DIRECTIONS:
Begin at the top of the listing below. Write each line out exactly, ending with the line that holds "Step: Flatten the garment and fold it".

DATA EXCERPT:

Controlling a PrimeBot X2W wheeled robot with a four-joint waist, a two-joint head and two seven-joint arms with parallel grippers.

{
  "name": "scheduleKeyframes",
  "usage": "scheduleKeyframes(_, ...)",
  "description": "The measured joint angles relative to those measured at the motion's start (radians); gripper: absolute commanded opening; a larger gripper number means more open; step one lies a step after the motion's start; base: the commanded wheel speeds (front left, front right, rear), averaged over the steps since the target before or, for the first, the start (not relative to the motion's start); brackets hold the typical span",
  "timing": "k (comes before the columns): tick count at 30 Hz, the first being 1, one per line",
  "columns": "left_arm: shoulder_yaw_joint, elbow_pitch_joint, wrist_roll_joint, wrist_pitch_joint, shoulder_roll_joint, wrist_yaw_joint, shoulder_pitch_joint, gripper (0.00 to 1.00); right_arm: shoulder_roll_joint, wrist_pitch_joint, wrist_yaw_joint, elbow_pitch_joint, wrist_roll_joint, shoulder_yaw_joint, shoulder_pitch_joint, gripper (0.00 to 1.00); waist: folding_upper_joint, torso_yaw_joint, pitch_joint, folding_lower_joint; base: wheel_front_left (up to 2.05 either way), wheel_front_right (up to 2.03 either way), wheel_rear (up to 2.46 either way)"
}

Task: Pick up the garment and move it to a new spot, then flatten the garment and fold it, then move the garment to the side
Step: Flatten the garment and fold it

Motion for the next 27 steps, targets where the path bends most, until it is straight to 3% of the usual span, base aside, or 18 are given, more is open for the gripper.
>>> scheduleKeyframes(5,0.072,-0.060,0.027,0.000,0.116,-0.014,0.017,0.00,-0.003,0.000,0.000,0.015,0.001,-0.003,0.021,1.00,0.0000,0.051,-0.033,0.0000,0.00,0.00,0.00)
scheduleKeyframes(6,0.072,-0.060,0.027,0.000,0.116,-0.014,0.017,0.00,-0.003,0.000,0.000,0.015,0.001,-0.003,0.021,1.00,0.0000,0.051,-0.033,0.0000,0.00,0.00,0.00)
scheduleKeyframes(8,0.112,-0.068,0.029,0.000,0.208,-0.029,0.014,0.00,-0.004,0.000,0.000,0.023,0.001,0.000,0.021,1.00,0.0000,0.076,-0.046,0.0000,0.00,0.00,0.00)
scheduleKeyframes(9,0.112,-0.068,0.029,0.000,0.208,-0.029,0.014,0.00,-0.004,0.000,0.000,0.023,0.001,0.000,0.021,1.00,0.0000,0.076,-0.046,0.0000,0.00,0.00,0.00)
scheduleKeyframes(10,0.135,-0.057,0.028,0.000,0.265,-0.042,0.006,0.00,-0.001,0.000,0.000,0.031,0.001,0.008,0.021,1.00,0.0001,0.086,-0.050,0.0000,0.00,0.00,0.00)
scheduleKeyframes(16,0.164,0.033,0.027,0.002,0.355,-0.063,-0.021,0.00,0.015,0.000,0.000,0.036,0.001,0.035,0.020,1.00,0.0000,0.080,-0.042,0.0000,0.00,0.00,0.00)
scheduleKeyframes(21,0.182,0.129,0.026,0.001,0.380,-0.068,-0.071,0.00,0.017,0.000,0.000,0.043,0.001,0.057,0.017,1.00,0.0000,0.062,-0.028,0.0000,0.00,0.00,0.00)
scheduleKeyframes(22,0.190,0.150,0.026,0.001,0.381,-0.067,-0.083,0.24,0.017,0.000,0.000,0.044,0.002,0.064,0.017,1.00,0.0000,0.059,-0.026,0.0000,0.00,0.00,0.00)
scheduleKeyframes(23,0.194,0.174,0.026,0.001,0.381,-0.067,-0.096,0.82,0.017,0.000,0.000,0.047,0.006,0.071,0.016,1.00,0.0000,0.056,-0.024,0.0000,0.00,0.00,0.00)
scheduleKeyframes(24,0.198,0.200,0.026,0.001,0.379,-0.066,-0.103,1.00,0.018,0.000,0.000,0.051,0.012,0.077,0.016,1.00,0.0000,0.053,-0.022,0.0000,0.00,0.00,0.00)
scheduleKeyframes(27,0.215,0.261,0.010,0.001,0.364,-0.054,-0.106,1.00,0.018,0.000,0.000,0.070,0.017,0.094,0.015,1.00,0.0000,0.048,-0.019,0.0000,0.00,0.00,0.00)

SOLUTION TO THIS EXERCISE:
Controlling a PrimeBot X2W wheeled robot with a four-joint waist, a two-joint head and two seven-joint arms with parallel grippers.

{
  "name": "scheduleKeyframes",
  "usage": "scheduleKeyframes(_, ...)",
  "description": "The measured joint angles relative to those measured at the motion's start (radians); gripper: absolute commanded opening; a larger gripper number means more open; step one lies a step after the motion's start; base: the commanded wheel speeds (front left, front right, rear), averaged over the steps since the target before or, for the first, the start (not relative to the motion's start); brackets hold the typical span",
  "timing": "k (comes before the columns): tick count at 30 Hz, the first being 1, one per line",
  "columns": "left_arm: shoulder_yaw_joint, elbow_pitch_joint, wrist_roll_joint, wrist_pitch_joint, shoulder_roll_joint, wrist_yaw_joint, shoulder_pitch_joint, gripper (0.00 to 1.00); right_arm: shoulder_roll_joint, wrist_pitch_joint, wrist_yaw_joint, elbow_pitch_joint, wrist_roll_joint, shoulder_yaw_joint, shoulder_pitch_joint, gripper (0.00 to 1.00); waist: folding_upper_joint, torso_yaw_joint, pitch_joint, folding_lower_joint; base: wheel_front_left (up to 2.05 either way), wheel_front_right (up to 2.03 either way), wheel_rear (up to 2.46 either way)"
}

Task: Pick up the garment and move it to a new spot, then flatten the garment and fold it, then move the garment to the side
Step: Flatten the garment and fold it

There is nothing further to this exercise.